Bulgaria’s coal regions – Stara Zagora, Kyustendil and Pernik, have EUR 1.2 billion in grants from the EU’s Just Transition Fund to shut down mines and coal power plants, rehabilitate land, switch to circular and climate-neutral economy and lift households out of energy poverty.
Bulgaria will receive EUR 1.2 billion from the Just Transition Fund (JTF), as the European Commission approved its territorial just transition plans (TJTPs).
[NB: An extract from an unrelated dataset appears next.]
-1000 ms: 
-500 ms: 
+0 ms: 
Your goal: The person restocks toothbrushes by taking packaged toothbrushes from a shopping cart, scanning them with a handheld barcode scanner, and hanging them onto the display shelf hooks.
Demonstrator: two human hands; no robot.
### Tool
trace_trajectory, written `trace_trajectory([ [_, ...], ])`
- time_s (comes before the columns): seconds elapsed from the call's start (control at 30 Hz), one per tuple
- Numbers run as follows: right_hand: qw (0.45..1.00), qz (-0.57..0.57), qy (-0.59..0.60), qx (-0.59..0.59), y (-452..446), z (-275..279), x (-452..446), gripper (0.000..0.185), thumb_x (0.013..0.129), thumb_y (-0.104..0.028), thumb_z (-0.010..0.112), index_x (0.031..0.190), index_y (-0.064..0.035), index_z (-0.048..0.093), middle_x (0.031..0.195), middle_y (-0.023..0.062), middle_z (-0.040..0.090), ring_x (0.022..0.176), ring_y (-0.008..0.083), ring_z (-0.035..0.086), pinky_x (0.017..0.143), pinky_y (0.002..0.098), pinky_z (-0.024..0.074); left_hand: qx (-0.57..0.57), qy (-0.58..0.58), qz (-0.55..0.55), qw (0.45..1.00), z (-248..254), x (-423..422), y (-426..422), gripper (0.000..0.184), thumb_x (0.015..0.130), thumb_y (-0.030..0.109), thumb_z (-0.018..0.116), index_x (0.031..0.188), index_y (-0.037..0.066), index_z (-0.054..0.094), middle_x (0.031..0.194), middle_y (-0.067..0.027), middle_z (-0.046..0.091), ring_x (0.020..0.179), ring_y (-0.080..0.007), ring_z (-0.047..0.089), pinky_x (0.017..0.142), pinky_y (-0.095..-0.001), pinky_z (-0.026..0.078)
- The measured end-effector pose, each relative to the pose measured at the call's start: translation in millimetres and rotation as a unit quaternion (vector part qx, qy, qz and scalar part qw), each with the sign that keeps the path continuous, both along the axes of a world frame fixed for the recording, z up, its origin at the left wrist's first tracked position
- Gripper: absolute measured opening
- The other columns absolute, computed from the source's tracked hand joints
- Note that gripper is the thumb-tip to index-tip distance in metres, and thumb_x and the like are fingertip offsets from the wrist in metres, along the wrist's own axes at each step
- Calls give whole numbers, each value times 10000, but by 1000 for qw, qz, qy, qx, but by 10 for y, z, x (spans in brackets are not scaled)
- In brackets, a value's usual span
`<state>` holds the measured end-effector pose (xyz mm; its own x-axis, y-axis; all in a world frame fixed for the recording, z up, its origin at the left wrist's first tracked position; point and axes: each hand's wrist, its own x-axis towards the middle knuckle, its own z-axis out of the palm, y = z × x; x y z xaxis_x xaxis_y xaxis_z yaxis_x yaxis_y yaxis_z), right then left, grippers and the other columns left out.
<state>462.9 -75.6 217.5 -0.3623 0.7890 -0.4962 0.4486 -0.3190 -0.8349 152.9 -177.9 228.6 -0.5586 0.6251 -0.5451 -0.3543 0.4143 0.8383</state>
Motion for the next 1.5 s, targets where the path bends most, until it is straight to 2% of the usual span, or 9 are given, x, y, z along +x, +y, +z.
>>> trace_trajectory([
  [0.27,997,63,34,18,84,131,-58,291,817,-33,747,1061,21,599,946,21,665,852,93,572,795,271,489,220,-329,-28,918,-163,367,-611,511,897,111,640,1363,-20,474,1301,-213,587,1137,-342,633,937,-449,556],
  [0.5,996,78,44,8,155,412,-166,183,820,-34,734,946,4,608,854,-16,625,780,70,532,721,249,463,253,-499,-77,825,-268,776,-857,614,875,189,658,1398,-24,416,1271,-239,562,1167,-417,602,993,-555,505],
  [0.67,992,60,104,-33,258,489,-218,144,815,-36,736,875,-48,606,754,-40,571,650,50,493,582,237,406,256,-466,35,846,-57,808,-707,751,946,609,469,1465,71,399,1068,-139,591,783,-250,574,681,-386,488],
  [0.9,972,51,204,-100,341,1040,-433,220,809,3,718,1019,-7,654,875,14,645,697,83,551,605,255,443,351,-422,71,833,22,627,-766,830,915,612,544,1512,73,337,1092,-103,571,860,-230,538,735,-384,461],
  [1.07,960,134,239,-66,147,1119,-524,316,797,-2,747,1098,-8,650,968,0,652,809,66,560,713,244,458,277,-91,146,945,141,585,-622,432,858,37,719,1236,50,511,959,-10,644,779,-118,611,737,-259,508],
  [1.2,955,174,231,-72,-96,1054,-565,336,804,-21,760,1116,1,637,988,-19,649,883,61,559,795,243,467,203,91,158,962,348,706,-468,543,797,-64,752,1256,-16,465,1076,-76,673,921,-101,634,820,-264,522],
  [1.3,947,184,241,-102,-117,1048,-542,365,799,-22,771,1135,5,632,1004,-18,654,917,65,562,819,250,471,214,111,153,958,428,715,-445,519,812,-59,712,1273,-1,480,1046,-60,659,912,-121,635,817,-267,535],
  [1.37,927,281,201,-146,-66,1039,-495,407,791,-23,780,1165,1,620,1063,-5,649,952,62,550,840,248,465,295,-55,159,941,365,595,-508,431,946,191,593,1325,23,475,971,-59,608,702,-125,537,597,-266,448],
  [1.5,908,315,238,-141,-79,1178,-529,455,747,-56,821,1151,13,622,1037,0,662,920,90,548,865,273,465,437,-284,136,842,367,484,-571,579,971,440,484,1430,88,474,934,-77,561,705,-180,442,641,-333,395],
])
The grants are intended to help deliver new jobs and economic activities in the coal regions of Stara Zagora, Kyustendil and Pernik, to tackle socio-economic challenges in phasing out coal and reducing carbon dioxide emissions.
They will also support Bulgaria to reach the European Union’s 2030 climate and energy targets and a climate-neutral economy by 2050, the announcement reads.
Over 15,000 workers need reskilling, new jobs
The funds are for the transition from coal-based energy production, for reskilling and upskilling and the creation of new employment opportunities for over 15,000 workers. Moreover, 2,190 hectares of land surface area will be rehabilitated to develop industrial areas and deploy renewable energy facilities. The plans envisage technologies such as photovoltaics, biogas, hydrogen, virtual power plants and industrial parks for clean technologies.
On another front, Bulgaria has failed: together with Poland and Austria, the government received a warning from the EU for missing the NECP deadline
Finally, the fund will support the diversification of the local economy by investing in small and medium-sized enterprises (SMEs) and in research and development (R&D) for a circular and climate-neutral economy.
Energy efficiency measures in residential buildings are focused on energy-poor households and vulnerable consumers. In addition, JTF is set to support prosumers and help establish renewable energy communities. It would reduce energy consumption, lower electricity bills and improve living conditions.
The region of Stara Zagora, hosts coal mines and four thermal power plants. The measures include ten municipalities of the Sliven, Yambol and Haskovo regions, where part of the labor force resides. The Just Transition Fund is also for degraded sites to prepare them for alternative economic activities and a shift to green energy, in line with the ‘polluter pays’ principle.
Similarly, neighboring Romania has just approved EUR 70.4 million in state aid for the coal phaseout and transformation of the Jiu Valley coal region.
JTF chest now empty but EUR 55 billion more in just transition investments is available in EU
In total, 96 regions receive support of an overall EUR 19.2 billion from JTF through 70 plans. In combination with national cofinancing, EUR 25 billion is foreseen. With the adoption of the Bulgarian TJTPs, the allocation is complete and efforts now focus on implementation.
It also opens the door to dedicated funding under the other two pillars of the Just Transition Mechanism (JTM): a just transition scheme under InvestEU and the Public Sector Loan Facility for Just Transition, which combines commission grants with European Investment Bank loans. The EU expects to mobilize EUR 55 billion over the period through 2027.
However, on the same day, the European Commission decided to open infringement procedures by sending formal notices to Bulgaria, Austria and Poland. Namely, they failed to submit draft updates of their integrated national energy and climate plans (NECPs) for the period 2021-2030 by June 30.